Según el derecho romano temprano, muchos contratos eran ejecutables mediante acciones legales después de cualquier lapso de tiempo, por largo que fuera. Pero, para citar a los Institutos, “Sacrze constitutiones... actionibus certos multas dederunt” (las constituciones imperiales asignaban límites fijos a las acciones), de modo que, después de ciertos períodos prescritos, no se proporcionaría ningún recurso legal para hacer cumplir la obligación de los contratos (“The Institutes of Justinian”, tr. Sandars, Londres, 1898, libro. IV, tit. xii; BK. II, tit. vi). Estas restricciones positivas al recurso legal están contenidas en el derecho inglés en leyes conocidas como Statutes of Limitation (Blackstone, op. cit., Bk. III, 307). Un antiguo estatuto inglés fijaba para la limitación de ciertas acciones el momento de la llegada del rey Juan de Irlanda, otro estatuto la coronación de Enrique III (Blackstone, op. cit., libro III, 188). Pero los estatutos modernos, también en England como en todo Estados Unidos, limitar el recurso a ciertos períodos desde el momento de celebrar los contratos, adoptando la forma de las constituciones romanas. La máxima jurídica Leges vigilantibus non dormientibus subveniunt (las leyes ayudan a los vigilantes, no a los descuidados) es aplicable a los pretendientes privados (Blackstone, op. cit.). Pero nullum tempus ocurrerit regi (ningún tiempo corre contra el rey), y por lo tanto, a menos que se mencione especialmente, el Gobierno no está incluido dentro de las restricciones de un estatuto de limitaciones. Según las antiguas concepciones jurídicas inglesas, estos estatutos no deberían obligar al rey, por la razón de que él “siempre está ocupado por el bien público y, por lo tanto, no tiene tiempo para hacer valer su derecho dentro del tiempo limitado a los súbditos” (ibid., Bk. .Yo, 247).

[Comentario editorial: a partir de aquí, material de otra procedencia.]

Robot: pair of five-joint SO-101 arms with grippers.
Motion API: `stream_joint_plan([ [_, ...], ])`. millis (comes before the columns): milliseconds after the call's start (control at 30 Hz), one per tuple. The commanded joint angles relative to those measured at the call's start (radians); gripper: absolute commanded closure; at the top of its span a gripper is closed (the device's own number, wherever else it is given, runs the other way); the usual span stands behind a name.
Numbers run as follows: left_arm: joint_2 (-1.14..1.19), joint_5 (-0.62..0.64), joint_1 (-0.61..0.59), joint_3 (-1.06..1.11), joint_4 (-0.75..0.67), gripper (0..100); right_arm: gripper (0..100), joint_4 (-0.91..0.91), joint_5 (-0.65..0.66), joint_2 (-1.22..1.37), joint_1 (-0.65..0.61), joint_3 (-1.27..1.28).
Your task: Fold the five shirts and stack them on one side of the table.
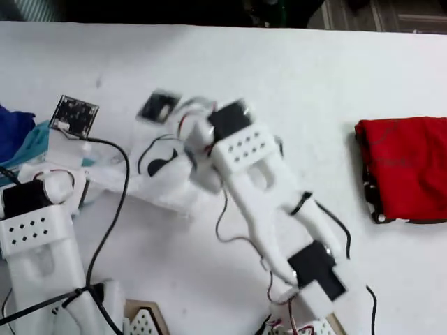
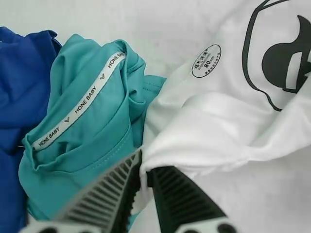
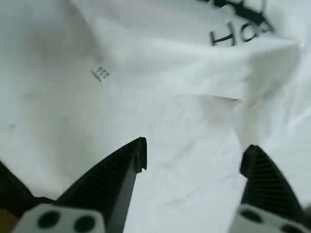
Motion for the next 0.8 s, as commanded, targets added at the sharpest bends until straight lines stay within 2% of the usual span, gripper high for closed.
stream_joint_plan([
  [0,-0.013,0.008,-0.008,-0.008,-0.015,98,55.0,-0.065,-0.107,-0.062,-0.077,0.155],
  [67,-0.013,0.008,-0.008,-0.008,-0.015,98,50.5,-0.119,-0.123,-0.048,-0.133,0.207],
  [167,-0.013,0.008,-0.008,-0.008,-0.014,98,50.2,-0.226,-0.143,-0.005,-0.174,0.244],
  [433,-0.015,0.008,-0.010,-0.008,-0.006,98,50.2,-0.443,-0.278,0.194,-0.173,0.244],
  [567,-0.018,0.008,-0.010,-0.008,-0.006,98,50.5,-0.504,-0.282,0.269,-0.131,0.242],
  [633,-0.019,0.008,-0.012,-0.008,-0.006,98,55.1,-0.501,-0.281,0.286,-0.091,0.224],
  [767,-0.019,0.008,-0.012,-0.008,-0.005,98,76.0,-0.499,-0.170,0.297,-0.007,0.212],
])
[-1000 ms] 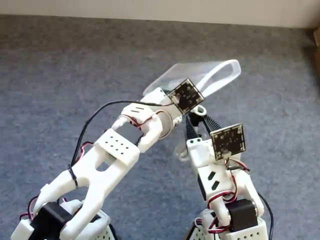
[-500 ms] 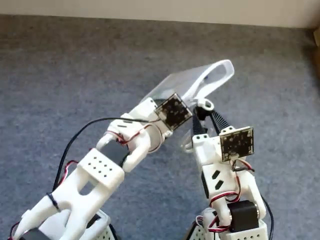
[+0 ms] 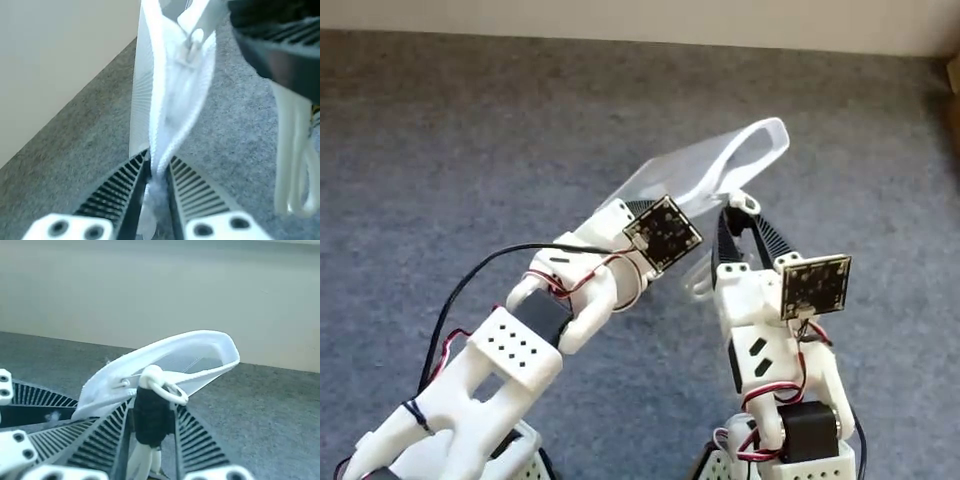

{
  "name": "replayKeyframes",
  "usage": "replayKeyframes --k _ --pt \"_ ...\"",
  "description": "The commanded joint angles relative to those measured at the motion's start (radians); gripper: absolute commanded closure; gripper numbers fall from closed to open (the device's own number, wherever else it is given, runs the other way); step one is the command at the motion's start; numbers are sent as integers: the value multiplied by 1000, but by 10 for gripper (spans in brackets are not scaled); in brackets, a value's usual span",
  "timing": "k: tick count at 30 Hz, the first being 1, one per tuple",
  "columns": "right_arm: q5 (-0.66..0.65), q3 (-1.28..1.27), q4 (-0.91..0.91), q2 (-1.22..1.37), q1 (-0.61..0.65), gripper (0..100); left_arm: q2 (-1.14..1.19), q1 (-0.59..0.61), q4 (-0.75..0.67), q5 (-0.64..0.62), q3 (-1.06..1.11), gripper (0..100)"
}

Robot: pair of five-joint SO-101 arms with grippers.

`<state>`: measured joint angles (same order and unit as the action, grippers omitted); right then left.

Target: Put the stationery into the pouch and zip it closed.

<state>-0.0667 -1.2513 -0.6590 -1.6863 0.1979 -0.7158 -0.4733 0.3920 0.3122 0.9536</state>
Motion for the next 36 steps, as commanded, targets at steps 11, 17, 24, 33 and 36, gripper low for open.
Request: replayKeyframes --k 11,17,24,33,36 --pt "-69 79 -10 -18 125 994 -84 39 -2 -68 -15 807" --pt "-69 79 -10 -18 127 994 -166 -2 3 -69 -12 807" --pt "-69 79 -16 -18 127 994 -196 -77 -2 -66 -10 811" --pt "-69 79 -16 -18 128 994 -193 -79 2 -66 -7 812" --pt "-69 79 -16 -18 128 994 -193 -79 3 -66 -7 835"
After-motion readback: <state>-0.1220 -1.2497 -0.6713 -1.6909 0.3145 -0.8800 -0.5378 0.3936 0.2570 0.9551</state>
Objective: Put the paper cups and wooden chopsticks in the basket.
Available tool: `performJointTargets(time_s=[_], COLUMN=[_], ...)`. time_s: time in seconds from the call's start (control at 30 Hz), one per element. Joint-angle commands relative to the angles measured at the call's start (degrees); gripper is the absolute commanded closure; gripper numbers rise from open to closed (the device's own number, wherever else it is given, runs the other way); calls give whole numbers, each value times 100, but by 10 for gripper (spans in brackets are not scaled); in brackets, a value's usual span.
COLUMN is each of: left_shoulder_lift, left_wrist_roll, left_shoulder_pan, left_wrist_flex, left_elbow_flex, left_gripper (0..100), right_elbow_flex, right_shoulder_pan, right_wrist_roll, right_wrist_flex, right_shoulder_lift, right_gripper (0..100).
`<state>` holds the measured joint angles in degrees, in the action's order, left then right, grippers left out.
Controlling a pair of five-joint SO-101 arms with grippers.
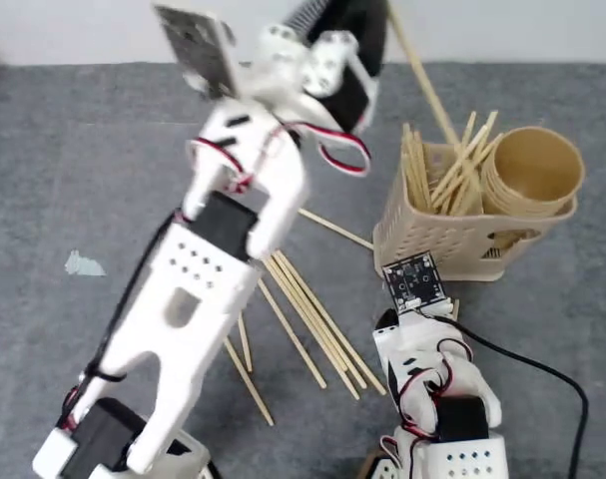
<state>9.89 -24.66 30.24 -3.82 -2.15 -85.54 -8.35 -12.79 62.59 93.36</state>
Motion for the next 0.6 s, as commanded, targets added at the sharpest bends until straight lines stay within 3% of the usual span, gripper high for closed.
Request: performJointTargets(time_s=[0.0, 0.57], left_shoulder_lift=[97, 114], left_wrist_roll=[281, 334], left_shoulder_pan=[202, 167], left_wrist_flex=[466, 492], left_elbow_flex=[-567, -813], left_gripper=[987, 987], right_elbow_flex=[255, 246], right_shoulder_pan=[4, 4], right_wrist_roll=[-62, -70], right_wrist_flex=[-40, -110], right_shoulder_lift=[84, 84], right_gripper=[990, 990])
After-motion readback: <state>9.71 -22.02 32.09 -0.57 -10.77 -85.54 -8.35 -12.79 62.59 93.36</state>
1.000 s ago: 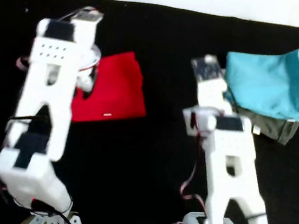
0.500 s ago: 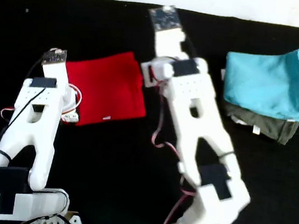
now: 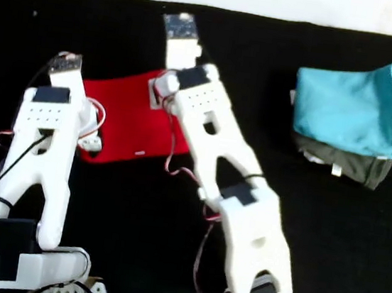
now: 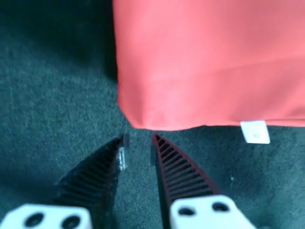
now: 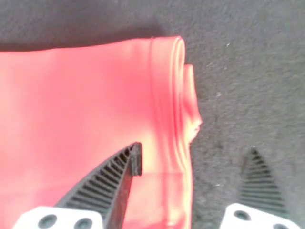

VI. INVIOLABILIDAD DE LOS CONTRATOS
—Para garantizar la inviolabilidad de los contratos, la Constitución de los Estados Unidos (Art. 1, Sección 10) establece que ningún Estado aprobará una “ley que perjudique la obligación de los contratos”. Por la obligación es significaba aquella obligación jurídica que existe “dondequiera que el derecho interno reconozca un deber absoluto de ejecutar un contrato”. y la palabra contrato Al usarse en esta cláusula de la Constitución sin reservas, la protección de la Constitución no se limita a los contratos ejecutables, sino que abarca también los contratos ejecutados (Story, op. cit., Sect. 1376-1392), como una subvención que, por equivale a una extinción del derecho de la parte, implica un contrato para no reafirmar el derecho. Y la Constitución también protege incluso los estatutos estatales otorgados a personas privadas para fines privados, ya sean literarios, caritativos, religiosos o comerciales (Kent, op. cit., I, 413-424; Story, op. cit., Sect. 1376-1392). Véase también Donación.